While both smartphones and their apps are evolving at an exponential rate, medical malpractice case law simply is not.
Without significant precedent-setting cases in this area, the legal risk is more than a bit uncertain, and may be for some time to come.
FierceMobileHealthcare sat down with healthcare liability expert Joseph McMenamin, MD, JD, a partner with Richmond, Va.-based law firm McGuireWoods, to get his thoughts on some of the liability risks emerging from physicians' use of smartphones and smartphone apps in communicating clinically with patients. He recently tackled the issue in a commentary published by iMedicalApps.
FierceMobileHealthcare: If a doctor gives medical advice to a patient via email or text, is that problematic?
McMenamin: Well, there are two real [issues] here:
1) If the patient already has an established relationship with the physician, is there risk? Yes, just as there is if the physician takes a phone call over a standard land line. When the physician is asked a question of a professional nature, he's being called upon to make a professional judgment and to recommend a course of action to deal with the patient's problem. In the diagnostic effort or the recommended therapy, one could make a mistake. When there is the possibility of a mistake, that's where malpractice risk arises.
It's important to point out, though, that making a mistake doesn't necessarily mean malpractice. If "reasonably prudent" practitioners would have done the same under the same circumstances, then it's usually not considered malpractice. If the doctor's conduct was on par with his peers, then he has complied with the standard of care and isn't liable, in spite of an unfortunate outcome.
2) If there were not a prior relationship between the two, there is greater risk. If you're my doctor and I've been your patient, then I've been communicating with you about my condition. If we decide to engage in communication via smartphone, the communication isn't different, just the mechanism. I'm still telling you about my symptoms, and you're still giving me advice based on that information. Whether I was communicating with you via carrier pigeon...or by iPhone, it's still a doctor/patient relationship just like a face-to-face communications.
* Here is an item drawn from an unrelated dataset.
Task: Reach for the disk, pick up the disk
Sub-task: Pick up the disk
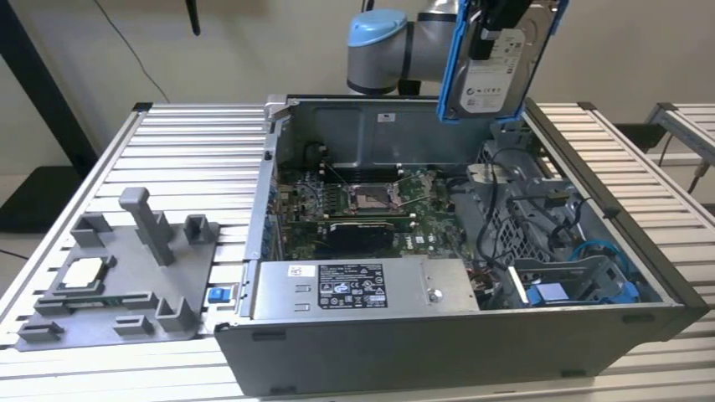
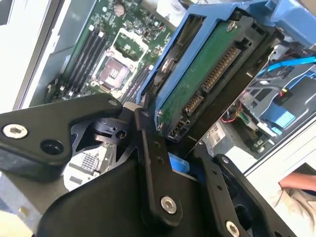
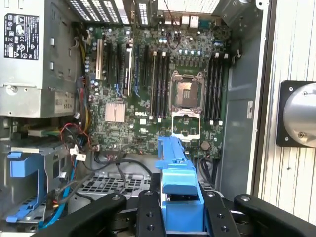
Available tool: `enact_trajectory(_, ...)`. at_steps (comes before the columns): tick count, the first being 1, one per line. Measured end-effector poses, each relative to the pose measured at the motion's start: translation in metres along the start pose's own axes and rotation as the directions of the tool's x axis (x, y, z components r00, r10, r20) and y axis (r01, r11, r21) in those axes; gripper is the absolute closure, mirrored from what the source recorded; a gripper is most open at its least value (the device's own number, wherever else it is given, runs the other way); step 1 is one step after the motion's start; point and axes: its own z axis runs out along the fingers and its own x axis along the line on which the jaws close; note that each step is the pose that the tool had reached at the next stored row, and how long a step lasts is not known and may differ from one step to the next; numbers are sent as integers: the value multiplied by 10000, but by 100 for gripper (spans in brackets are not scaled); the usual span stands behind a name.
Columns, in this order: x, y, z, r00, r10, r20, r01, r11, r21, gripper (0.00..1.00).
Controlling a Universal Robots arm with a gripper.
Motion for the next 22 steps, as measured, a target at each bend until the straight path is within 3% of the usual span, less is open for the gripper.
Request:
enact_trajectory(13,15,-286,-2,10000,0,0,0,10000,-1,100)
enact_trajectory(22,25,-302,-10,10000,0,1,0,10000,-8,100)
With a patient you don't have a relationship with, however, you don't have a great deal of history or information to help you figure out what my current problem is. Your job is now harder--and a harder job is one that's harder to do properly.
The answer also can depend upon state law. In some states, if you haven't examined the patient directly, or haven't met face to face, then the doctor/patient relationship hasn't come into existence. If that's true, it's arguably improper for you to be caring for him or her. Some states have specifically said that "care at a distance" violates the practice of medicine in that state.
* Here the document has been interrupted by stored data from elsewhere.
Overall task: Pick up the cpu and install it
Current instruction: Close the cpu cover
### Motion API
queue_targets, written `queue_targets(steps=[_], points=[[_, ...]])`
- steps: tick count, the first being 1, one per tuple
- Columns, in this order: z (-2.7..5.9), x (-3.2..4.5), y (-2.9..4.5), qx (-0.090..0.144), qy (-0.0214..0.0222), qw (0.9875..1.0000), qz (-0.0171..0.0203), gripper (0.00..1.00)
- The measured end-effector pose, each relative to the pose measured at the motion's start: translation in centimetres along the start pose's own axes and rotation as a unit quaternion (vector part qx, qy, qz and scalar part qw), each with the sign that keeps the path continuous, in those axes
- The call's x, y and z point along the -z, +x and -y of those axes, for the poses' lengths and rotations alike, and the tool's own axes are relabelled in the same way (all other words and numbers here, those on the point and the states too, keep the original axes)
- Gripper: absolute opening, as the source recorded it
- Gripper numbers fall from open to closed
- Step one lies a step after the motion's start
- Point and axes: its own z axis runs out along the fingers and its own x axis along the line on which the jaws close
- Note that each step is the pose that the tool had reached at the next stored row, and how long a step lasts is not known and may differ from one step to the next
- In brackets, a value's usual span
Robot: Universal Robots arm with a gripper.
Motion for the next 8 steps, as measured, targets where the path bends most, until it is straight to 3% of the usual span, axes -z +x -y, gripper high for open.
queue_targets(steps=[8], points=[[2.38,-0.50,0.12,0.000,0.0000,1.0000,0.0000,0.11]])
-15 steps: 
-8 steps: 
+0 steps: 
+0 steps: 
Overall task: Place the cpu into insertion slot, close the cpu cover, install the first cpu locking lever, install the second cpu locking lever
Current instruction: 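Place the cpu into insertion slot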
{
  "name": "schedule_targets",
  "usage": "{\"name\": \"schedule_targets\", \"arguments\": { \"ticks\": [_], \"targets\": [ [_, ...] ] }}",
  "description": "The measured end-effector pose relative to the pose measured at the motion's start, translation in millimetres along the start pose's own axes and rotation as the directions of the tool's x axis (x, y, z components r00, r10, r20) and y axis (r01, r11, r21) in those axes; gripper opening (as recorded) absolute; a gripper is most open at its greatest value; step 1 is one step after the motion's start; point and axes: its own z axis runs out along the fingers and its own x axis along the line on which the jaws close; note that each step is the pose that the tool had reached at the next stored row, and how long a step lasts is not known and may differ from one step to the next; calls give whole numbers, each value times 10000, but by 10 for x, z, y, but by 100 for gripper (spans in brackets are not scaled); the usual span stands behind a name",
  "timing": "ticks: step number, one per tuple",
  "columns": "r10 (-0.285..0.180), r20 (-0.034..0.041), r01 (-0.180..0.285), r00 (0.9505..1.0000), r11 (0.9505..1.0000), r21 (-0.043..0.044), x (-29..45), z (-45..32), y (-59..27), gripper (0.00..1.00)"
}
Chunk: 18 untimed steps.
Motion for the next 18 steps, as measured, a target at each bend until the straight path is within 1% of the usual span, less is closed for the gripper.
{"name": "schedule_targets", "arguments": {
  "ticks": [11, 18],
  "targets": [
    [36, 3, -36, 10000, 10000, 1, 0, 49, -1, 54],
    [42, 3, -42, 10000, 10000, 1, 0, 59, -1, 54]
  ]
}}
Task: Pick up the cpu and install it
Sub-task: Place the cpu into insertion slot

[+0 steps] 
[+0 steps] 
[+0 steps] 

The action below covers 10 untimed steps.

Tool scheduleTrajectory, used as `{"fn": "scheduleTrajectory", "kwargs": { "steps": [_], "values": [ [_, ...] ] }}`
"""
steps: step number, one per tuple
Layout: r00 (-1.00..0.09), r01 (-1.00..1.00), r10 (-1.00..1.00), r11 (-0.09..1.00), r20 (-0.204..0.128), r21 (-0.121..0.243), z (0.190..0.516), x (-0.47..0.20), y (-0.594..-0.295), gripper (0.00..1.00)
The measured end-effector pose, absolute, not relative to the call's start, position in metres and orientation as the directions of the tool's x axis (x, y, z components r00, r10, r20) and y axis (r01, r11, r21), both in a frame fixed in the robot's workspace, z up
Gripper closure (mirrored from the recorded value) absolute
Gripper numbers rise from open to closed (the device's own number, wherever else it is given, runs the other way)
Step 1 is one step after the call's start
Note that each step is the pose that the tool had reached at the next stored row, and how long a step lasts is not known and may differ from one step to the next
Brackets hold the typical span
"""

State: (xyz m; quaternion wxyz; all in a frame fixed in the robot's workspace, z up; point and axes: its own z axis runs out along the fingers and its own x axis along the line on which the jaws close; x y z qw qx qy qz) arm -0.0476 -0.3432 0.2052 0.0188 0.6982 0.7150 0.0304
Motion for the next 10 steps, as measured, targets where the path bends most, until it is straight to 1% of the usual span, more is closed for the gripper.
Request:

Now, in an emergency, my advice would be the take the risk, because in those circumstances, it may well be better to care for the patient's urgent needs than not.
If [the problem] is elective, or non-urgent, though, that situation is dicier, and riskier. I would tell most physicians that if they wish to engage in clinical email, [they should] enforce a rule across the board that email won't be used in emergency situations. If patients think they have emergency, then get off the keyboard and call a clinician or go to the ER.
FMH: So if a patient sends an urgent text or email, the physician should urge them to go to the ER or an urgent care center?
McMenamin: From a lawyer's point of view, I would say that's exactly the right response. Don't try to manage an emergency by text. The practice of distance care is just too new and too potentially risky in these situations.
FMH: When using a smartphone app to obtain data, like glucose readings, can the doctor assume that the information is coming from his patient, or does he need to verify that?
McMenamin: You have to imagine that 99 percent of the time it's not going to be an issue, but it could be. Technologies do exist for making you certain that you're dealing with the right person. Physicians should ask the question [of app vendors]--"how can I verify that this is my patient?" With that said, the law will want to know if other doctors in your field use these technologies, and what measures they take to verify patient identity. If you've done as much as they have, then you've probably acted in a reasonable manner.
FMH: If a doctor recommends an app for a clinical purpose, does that constitute a prescription? Is he liable for the capability/accuracy, etc., of the app's findings?
McMenamin: In part, it depends upon what the doctor does or doesn't say. It's one thing to acquiesce to the patient's desire to use technology to manage their own condition. It's another to vouch for and promote a device to your patients. Physicians should be very leery of being perceived as advocates of one specific product or service.
And from a legal point of view, it's seldom wise to be the first kid on the block with a new toy. But neither is it wise to be the last kid on the block with that same toy. The law doesn't necessarily favor innovators.
I'd say, be cautious of the way you describe [any device's] capabilities. A cautious approach is probably wisest to diminish liability exposure.
For example, with insulin, which has been manufactured for decades, if something was wrong with the batch, and it has to do with how the drug was created or formulated, the doctor had nothing to do with that, or have any reason to.
With new technology, though, we don't have that kind of experience and history. You're, in some sense, vouching for not only the concept that electronic transmission of data would be beneficial, but also that transmission of data through this particular device would be helpful.
FMH: Should physicians treat smartphone apps like a new medication on the market in terms of how they describe it to, and use it with, patients?
McMenamin: I like that analogy. I think that would be wise.
This interview has been edited and condensed.